_Task prompt_:
Repeat only the stretch of lines below that runs from the line with "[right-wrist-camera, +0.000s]" through the line with "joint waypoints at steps", unaltered.

Data extracted from a collection
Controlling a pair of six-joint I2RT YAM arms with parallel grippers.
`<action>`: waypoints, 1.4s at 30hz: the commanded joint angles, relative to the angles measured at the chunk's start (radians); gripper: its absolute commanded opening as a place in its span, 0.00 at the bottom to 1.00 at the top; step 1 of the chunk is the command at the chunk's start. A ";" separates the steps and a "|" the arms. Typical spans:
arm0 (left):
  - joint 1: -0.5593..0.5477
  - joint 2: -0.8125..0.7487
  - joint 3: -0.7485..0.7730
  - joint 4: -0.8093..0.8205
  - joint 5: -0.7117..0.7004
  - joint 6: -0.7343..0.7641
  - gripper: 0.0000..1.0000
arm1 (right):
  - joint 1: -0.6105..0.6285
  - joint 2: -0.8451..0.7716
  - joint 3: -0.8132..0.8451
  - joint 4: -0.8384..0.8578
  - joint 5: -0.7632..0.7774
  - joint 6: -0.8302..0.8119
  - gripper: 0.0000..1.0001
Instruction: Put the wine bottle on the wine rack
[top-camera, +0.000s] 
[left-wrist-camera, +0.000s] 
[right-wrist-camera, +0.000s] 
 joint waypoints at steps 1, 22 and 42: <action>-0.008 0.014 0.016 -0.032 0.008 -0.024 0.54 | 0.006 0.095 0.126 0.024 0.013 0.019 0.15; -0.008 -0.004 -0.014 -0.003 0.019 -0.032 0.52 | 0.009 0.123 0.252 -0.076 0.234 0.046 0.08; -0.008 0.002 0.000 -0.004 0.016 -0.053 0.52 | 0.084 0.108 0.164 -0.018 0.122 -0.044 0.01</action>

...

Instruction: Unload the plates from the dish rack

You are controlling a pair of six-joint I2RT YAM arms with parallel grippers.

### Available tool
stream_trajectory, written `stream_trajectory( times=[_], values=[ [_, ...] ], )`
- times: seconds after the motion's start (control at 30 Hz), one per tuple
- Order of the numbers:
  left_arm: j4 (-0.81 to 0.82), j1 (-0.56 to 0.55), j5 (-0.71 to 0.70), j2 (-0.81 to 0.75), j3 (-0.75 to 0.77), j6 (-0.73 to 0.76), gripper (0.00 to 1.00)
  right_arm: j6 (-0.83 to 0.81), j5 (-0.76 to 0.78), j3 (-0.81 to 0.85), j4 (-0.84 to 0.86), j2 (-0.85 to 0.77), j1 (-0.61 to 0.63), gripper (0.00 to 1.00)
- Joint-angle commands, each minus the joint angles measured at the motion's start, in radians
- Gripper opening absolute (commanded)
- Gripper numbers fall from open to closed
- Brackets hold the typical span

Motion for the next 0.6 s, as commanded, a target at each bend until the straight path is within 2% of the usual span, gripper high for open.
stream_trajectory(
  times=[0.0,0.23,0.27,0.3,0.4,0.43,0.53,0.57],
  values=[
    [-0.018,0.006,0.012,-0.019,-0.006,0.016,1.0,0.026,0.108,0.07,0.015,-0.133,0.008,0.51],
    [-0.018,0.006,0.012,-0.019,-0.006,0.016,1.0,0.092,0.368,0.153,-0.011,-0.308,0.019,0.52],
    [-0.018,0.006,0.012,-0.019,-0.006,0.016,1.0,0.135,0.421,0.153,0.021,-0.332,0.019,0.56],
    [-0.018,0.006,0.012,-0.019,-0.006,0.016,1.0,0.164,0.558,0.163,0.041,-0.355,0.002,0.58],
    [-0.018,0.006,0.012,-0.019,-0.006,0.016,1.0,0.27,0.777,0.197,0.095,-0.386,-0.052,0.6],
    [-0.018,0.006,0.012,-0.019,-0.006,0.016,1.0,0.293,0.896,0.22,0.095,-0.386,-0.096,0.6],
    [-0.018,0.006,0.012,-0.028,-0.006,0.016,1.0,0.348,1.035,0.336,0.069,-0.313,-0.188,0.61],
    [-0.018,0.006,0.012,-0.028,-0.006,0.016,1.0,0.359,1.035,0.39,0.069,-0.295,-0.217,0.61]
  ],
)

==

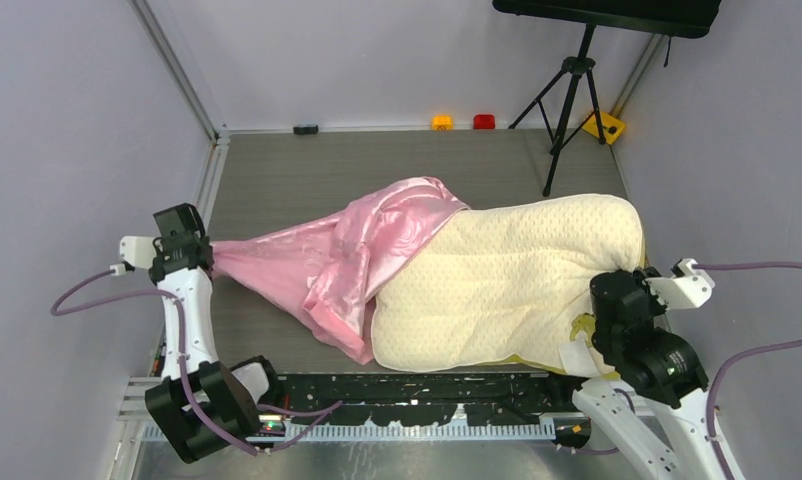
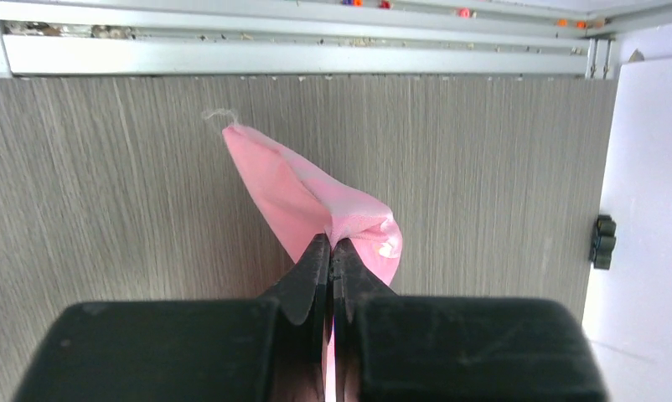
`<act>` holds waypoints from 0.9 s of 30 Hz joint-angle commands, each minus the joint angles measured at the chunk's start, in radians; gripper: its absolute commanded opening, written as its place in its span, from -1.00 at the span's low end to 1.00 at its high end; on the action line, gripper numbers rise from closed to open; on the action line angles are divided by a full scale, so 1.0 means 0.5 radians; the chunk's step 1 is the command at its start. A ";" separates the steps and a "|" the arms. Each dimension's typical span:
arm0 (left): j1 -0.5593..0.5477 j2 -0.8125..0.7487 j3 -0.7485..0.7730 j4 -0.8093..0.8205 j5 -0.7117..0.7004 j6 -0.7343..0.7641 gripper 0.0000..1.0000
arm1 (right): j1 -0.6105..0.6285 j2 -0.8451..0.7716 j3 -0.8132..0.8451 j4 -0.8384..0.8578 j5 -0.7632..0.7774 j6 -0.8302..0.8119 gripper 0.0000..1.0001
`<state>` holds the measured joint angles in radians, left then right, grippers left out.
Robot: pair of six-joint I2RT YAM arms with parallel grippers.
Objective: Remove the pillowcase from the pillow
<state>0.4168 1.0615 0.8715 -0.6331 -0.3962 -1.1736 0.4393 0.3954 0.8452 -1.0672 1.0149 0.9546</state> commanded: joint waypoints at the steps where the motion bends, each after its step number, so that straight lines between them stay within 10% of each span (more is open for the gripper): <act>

_Response area_:
[right-wrist-camera, +0.000s] 
 joint waypoints at steps 1, 22 and 42: <action>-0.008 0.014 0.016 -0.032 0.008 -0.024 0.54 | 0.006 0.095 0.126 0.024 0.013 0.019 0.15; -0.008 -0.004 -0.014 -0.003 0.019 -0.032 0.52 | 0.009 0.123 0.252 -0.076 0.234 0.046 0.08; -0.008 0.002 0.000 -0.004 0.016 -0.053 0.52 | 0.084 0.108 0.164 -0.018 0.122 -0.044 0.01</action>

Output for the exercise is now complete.